As described above, the type of ion for forming the salt of the compound of the present invention is not particularly limited, but is preferably a pharmacologically acceptable salt, specifically an inorganic acid addition salt (for example, hydrochloric acid). Salts, sulfates, phosphates, etc.), organic carboxylic acid / sulfonic acid addition salts (eg acetate, trifluoroacetate, maleate, tartrate, fumarate, citrate, lactate, methanesulfonic acid) Salt, benzene sulfonate, toluene sulfonate, etc.), alkali metal salts (sodium salt, potassium salt, etc.), alkaline earth metal salts (magnesium salt, calcium salt, etc.) and the like.

The compounds of the present invention include isomers such as optical isomers, rotational isomers, stereoisomers and tautomers, and mixtures of the isomers, which can be generated from the structure represented by formula (I) or (II). Is included. In addition, the compound of the present invention may have a crystal polymorph, but may be any crystal form or crystal form mixture. Further, the compound of the present invention may be an anhydride, hydrate, solvate or the like.

<Pharmaceutical composition>
As described above, the compound of the present invention can be used as a pharmaceutical.
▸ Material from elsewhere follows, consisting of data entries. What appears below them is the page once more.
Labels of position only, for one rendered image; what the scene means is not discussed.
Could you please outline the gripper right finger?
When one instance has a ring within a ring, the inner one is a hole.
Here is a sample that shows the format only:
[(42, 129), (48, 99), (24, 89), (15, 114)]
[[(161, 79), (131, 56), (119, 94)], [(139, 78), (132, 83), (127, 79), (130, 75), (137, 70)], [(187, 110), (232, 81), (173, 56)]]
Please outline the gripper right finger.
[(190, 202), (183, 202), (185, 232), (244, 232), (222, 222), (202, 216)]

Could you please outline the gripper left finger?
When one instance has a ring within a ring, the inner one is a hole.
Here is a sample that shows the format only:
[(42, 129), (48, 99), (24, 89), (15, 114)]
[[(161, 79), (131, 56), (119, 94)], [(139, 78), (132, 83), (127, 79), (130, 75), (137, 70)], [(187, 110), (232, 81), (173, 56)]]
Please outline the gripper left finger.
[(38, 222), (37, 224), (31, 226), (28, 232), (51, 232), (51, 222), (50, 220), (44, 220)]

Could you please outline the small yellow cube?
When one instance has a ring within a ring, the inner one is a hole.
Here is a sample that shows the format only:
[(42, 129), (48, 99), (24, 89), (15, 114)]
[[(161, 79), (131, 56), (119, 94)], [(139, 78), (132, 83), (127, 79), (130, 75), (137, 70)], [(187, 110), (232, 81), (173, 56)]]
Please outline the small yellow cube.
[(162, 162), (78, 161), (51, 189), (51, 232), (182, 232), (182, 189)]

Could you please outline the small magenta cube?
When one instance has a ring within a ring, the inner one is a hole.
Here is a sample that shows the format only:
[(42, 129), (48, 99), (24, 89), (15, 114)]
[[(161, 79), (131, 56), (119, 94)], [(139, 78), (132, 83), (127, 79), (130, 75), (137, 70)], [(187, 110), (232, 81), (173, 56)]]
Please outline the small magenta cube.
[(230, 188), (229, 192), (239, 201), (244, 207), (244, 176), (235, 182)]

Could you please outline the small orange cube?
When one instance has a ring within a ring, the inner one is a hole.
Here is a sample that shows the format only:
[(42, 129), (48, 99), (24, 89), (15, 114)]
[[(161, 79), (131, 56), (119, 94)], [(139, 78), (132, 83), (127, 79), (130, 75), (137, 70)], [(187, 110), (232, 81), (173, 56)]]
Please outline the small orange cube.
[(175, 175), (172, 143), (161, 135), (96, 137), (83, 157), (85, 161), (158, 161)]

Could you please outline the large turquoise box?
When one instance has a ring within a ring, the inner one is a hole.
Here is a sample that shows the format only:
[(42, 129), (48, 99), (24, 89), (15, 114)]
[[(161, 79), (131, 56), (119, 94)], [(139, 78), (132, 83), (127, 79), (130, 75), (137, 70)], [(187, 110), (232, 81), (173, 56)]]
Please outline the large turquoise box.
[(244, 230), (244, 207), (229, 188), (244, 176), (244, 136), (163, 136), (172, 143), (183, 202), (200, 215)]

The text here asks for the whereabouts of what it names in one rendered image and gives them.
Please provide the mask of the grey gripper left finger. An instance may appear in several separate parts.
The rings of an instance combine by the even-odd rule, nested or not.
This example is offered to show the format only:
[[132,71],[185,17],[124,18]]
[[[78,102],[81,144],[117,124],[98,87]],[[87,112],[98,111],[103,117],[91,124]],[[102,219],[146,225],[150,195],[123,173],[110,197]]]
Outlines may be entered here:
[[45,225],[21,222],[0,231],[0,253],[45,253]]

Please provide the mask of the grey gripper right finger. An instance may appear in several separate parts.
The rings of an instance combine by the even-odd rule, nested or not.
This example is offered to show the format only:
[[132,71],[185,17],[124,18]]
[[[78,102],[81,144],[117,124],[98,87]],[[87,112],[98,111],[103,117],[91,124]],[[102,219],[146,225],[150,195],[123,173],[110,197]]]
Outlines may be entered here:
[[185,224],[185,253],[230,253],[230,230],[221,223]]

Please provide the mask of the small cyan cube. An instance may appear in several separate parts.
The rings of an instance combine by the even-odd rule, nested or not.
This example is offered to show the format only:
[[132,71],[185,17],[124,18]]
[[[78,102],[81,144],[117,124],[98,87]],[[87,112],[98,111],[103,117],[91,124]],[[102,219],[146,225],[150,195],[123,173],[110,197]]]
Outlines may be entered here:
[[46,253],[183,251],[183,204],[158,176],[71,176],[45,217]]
However, a pharmaceutical composition containing the compound of the present invention, that is, a compound represented by the general formula (I) or (II) or a salt thereof is also an aspect of the present invention. (Hereinafter sometimes abbreviated as “the pharmaceutical composition of the present invention”).
Hereinafter, the pharmaceutical composition of the present invention will be described in detail.

The pharmaceutical composition of the present invention is not particularly limited as long as it contains the compound represented by the general formula (I) or (II) or a salt thereof, but is usually a pharmacologically acceptable carrier. Etc. to be formulated.
The content of the compound represented by the general formula (I) or (II) or a salt thereof (total content in the case of two or more types) in the pharmaceutical composition of the present invention is usually 0.001% by mass or more, preferably It is 0.01 mass% or more, and is 10 mass% or less normally, Preferably it is 1 mass% or less.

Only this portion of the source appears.